Estimation of RSV-associated non-hospitalized SARI

Using the HUS data described above (unpublished data), we first estimated the proportion of reported pneumonia cases (SARI cases) that resulted in hospitalization—defined as hospitalized cases of a reported episode of respiratory illness with cough and difficulty breathing for > 2 days or a clinician’s diagnosis of pneumonia within the past 12 months [33]. For regions where the HUS was not conducted, we extrapolated the proportion of hospitalized SARI cases from Siaya County by multiplying the Siaya proportion of hospitalized SARI by region-specific proportion of individuals seeking care for ARI divided by the proportion of individuals seeking care for ARI in Nyanza (Fig. 2 and Additional file 3: Eq. 5). Non-hospitalized SARI cases were those who reported an episode of pneumonia as defined above with a clinician’s recommendation for hospitalization or presentation with any one of the danger signs (inability to breastfeed or drink, persistent vomiting, convulsions or seizures, loss of consciousness), yet they were not hospitalized. The rate of non-hospitalized SARI was estimated by dividing the regional-age-specific rates of hospitalized SARI by the region-specific proportion of hospitalized SARI then subtracting the rate of hospitalized SARI (Additional file 3: Eq. 4). Assuming similar proportion of RSV positivity for non-hospitalized SARI as for hospitalized SARI, regional-age-specific rates of non-hospitalized RSV-associated SARI were estimated by applying the age-specific proportion of RSV positivity among the hospitalized SARI cases to the regional age-specific rates of non-hospitalized SARI (Additional file 3: Eq. 7).

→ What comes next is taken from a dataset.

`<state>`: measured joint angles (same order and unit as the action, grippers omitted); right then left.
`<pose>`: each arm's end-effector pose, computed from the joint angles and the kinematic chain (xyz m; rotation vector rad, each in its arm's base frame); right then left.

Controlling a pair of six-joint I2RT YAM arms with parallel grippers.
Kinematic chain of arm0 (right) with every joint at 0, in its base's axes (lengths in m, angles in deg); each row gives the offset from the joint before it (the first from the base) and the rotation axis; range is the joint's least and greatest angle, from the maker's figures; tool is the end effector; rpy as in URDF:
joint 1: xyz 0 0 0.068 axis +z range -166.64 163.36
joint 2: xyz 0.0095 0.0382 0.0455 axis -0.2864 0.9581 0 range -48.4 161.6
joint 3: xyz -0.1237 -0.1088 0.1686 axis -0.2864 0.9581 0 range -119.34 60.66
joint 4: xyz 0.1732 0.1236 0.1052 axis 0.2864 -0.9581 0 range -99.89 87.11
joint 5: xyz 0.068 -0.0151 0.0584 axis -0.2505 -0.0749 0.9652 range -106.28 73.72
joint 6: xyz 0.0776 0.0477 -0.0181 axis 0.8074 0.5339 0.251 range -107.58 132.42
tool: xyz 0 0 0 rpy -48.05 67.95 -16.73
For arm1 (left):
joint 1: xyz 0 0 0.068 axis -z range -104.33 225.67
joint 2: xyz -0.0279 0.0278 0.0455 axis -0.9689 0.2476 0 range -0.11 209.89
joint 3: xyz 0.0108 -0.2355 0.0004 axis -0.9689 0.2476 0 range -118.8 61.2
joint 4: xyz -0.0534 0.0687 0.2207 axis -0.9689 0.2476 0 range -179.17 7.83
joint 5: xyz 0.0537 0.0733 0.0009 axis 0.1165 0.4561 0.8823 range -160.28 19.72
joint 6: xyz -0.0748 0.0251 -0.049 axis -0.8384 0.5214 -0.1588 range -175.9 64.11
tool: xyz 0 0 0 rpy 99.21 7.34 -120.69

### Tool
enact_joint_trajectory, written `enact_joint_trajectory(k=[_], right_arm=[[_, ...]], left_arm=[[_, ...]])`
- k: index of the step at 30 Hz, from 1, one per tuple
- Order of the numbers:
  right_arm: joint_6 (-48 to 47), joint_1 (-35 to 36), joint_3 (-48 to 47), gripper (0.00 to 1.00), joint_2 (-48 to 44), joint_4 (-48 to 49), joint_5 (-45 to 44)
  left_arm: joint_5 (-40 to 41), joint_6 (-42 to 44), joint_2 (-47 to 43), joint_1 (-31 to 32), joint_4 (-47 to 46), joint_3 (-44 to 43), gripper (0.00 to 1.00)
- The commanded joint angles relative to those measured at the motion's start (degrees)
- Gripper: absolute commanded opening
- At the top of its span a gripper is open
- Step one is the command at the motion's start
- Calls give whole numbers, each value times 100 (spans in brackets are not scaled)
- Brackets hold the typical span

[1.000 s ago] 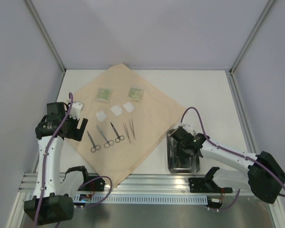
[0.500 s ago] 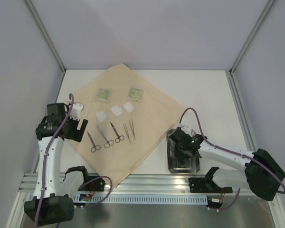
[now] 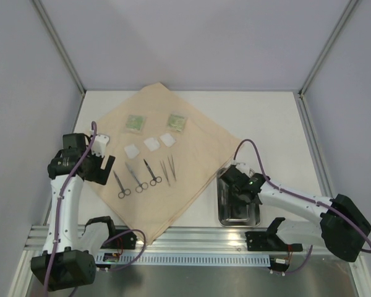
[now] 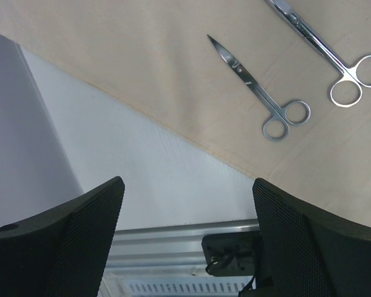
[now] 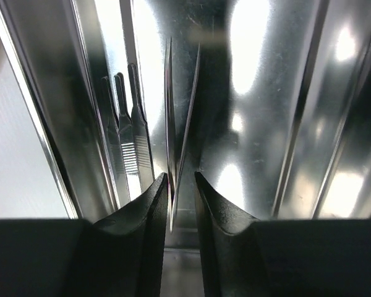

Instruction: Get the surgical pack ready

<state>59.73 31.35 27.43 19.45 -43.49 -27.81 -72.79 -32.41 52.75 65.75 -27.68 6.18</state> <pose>0.1391 0.1294 0.0965 0.0201 2.8193 0.0786 0.1787 0.0275 0.2260 0.3242 2.5924 0.1513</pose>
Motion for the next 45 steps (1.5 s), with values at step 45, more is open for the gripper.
enact_joint_trajectory(k=[45], right_arm=[[-1760, 404, -6336, 39, 5554, 8, 634]], left_arm=[[1059, 42, 2862, -143, -1438, -105, 95]])
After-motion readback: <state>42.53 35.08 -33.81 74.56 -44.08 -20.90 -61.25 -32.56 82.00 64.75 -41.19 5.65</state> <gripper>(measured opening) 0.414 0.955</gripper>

Estimation of RSV-associated in- and out-of-hospital deaths

RSV-associated in-hospital deaths were estimated by first calculating the age-specific RSV-associated case fatality rate (CFR) using data from Kilifi and Siaya and then applying the age-specific CFRs to regional-age-specific hospitalized SARI rates associated with RSV infection (Fig. 2) to get the RSV-associated mortality rate. We then obtained the number of in hospital deaths by applying the age-specific RSV-associated mortality rate to the age-specific population. Given that data on out-of-hospital deaths are missing for Kenya, we first derived multipliers from in and out of hospital RSV-associated deaths by age groups (0–5, 6–11, 12–59, and 0–59 months) from LMIC estimates by Li et al. [5]. We then applied those age-specific multipliers to the age-specific in-hospital deaths to obtain the number of out-of-hospital deaths. The age-specific in-hospital CFRs and derived age-specific out- and in-hospital multipliers are summarized in Additional file 2: Table S1c.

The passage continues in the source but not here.